Anthony Gordon, debut sin ego
En medio de las dudas defensivas, hubo historias luminosas. Una de ellas, la de Anthony Gordon.
El atacante vivió su debut mundialista como lo que es: un sueño de infancia cumplido. Pero su discurso posterior no giró en torno a él, sino al grupo. “No se trata de mí. El egocentrismo es una enfermedad y no quiero formar parte de eso”, subrayó en declaraciones a BBC Radio 5 Live.
Gordon puso el foco en la aportación colectiva: Marcus Rashford entrando desde el banquillo y marcando, Bukayo Saka y Morgan Rogers agitando el frente de ataque. Para él, el partido se explica desde esa suma de piezas, no desde el brillo individual.
Reconoció que el primer tiempo fue duro, que el gol croata “llegó de la nada” y dejó tocado al equipo. Pero también destacó la reacción: una segunda parte poderosa, con Inglaterra imponiendo ritmo y calidad hasta “conseguir lo que quería”.
Croacia, advirtió, fue mejor de lo que pueda sugerir el marcador. Y eso, para un debutante que acaba de cumplir su sueño, también importa.
Rashford se reivindica… y su futuro se encarece
El impacto de Marcus Rashford fue inmediato. Entró, marcó, cambió el tono ofensivo de Inglaterra. Un gol y una actuación positiva que no solo suman en el Mundial, sino que también pesan en los despachos.
El 1 de julio, Rashford volverá oficialmente a ser jugador del Manchester United después de que Barcelona decidiera no activar la cláusula de compra de 26 millones de libras. El club inglés, sin embargo, fija el precio mucho más arriba: quiere 40 millones por un futbolista que aún tiene dos años de contrato, con un salario de 325.000 libras semanales.

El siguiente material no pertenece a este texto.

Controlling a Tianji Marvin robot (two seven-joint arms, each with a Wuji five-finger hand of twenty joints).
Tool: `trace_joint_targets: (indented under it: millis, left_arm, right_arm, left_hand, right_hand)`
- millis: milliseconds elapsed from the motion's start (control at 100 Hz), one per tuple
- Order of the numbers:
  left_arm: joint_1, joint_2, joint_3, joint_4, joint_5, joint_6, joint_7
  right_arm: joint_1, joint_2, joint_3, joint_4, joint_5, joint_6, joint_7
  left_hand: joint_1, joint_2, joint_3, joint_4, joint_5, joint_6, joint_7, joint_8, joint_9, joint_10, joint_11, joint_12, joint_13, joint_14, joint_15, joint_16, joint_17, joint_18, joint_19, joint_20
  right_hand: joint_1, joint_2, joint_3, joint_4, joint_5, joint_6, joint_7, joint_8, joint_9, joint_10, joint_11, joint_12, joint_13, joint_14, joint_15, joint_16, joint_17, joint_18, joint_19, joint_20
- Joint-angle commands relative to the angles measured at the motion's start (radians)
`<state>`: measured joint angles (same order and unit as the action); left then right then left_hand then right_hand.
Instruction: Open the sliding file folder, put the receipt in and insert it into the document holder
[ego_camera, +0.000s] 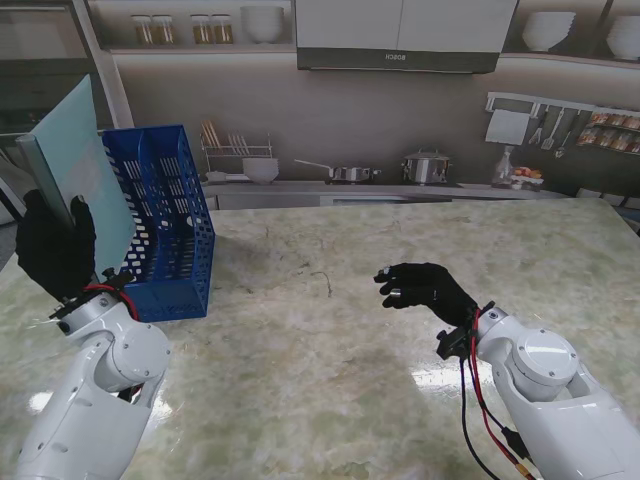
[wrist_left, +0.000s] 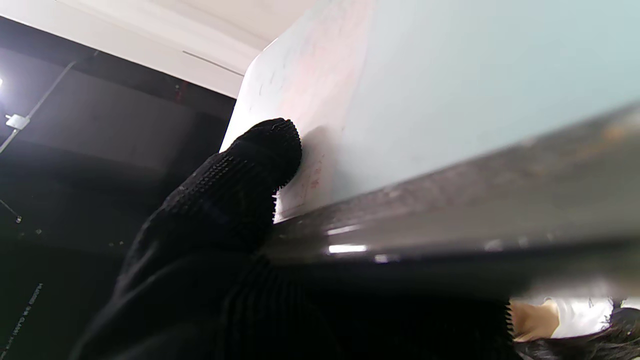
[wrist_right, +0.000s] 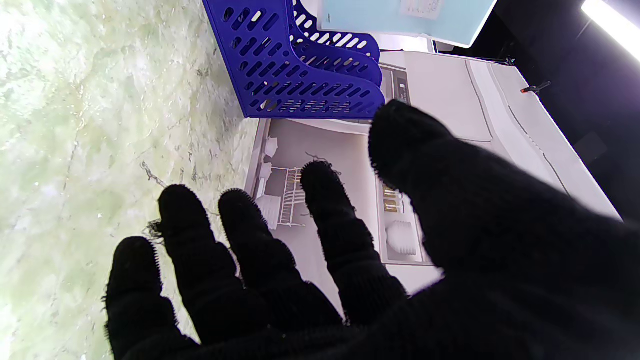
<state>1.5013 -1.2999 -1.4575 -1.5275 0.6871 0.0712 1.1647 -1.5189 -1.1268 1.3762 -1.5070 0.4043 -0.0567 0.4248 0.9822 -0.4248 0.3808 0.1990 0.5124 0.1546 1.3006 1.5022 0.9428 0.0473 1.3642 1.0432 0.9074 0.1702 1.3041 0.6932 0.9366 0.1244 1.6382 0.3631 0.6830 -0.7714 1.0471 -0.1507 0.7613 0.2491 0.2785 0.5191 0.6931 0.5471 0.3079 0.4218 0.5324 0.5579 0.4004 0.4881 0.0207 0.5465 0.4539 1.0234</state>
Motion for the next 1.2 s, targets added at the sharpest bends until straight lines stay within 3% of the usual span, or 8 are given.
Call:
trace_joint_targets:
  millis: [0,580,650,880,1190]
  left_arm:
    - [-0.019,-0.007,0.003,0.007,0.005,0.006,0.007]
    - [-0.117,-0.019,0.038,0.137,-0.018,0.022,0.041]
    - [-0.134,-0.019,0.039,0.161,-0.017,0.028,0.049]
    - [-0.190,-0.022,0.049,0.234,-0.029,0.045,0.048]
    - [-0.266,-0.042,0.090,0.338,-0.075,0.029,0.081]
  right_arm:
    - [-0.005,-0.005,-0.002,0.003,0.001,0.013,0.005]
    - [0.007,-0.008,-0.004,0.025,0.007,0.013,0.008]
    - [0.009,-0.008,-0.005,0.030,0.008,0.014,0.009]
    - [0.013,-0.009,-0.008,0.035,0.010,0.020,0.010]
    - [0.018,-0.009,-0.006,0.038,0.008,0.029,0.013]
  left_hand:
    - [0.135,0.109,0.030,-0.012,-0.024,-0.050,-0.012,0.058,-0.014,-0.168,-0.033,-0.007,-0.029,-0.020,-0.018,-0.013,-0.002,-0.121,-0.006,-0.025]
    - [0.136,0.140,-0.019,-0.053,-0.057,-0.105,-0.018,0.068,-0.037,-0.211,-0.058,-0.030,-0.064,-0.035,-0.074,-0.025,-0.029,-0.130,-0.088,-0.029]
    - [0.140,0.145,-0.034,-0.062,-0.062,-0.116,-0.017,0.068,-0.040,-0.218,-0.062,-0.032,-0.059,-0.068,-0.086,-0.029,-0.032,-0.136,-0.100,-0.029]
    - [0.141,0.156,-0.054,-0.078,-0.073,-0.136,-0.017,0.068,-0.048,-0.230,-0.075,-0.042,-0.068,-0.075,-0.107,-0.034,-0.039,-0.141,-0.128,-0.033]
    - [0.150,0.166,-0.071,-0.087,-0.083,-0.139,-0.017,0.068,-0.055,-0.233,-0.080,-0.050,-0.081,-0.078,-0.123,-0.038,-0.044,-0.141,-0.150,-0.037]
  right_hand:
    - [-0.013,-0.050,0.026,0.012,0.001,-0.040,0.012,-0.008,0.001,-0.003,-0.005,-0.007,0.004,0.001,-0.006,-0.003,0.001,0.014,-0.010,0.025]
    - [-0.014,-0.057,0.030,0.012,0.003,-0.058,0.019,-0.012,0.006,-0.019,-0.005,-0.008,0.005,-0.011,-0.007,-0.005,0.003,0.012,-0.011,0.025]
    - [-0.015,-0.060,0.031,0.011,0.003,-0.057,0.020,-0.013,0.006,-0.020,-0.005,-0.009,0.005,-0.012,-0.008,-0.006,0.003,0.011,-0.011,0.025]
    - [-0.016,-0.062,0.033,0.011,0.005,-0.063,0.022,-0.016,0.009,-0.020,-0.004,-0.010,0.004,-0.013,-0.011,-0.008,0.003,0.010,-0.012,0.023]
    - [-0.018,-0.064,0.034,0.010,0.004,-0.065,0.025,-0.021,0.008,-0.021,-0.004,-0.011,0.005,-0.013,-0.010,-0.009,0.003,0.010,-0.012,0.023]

United descarta otra cesión al Barça, que es precisamente lo que desea la entidad catalana. El rompecabezas no es sencillo: el sueldo de Rashford reduce el número de pretendientes a un grupo muy selecto de clubes capaces de asumir esa carga económica.
De momento, en Old Trafford cuentan con él. Lo esperan tras las tres semanas de descanso posteriores al Mundial, a tiempo para un stage de pretemporada en la República de Irlanda. El mercado es largo, las conversaciones pueden cambiar el escenario en cualquier momento, pero cada actuación como la de anoche suma argumentos.
Rashford se reivindica sobre el césped. Inglaterra lo celebra. Y en Manchester, más de uno empieza a preguntarse si no será mejor reconstruir alrededor de un jugador que, cuando huele área y confianza, sigue siendo diferencial.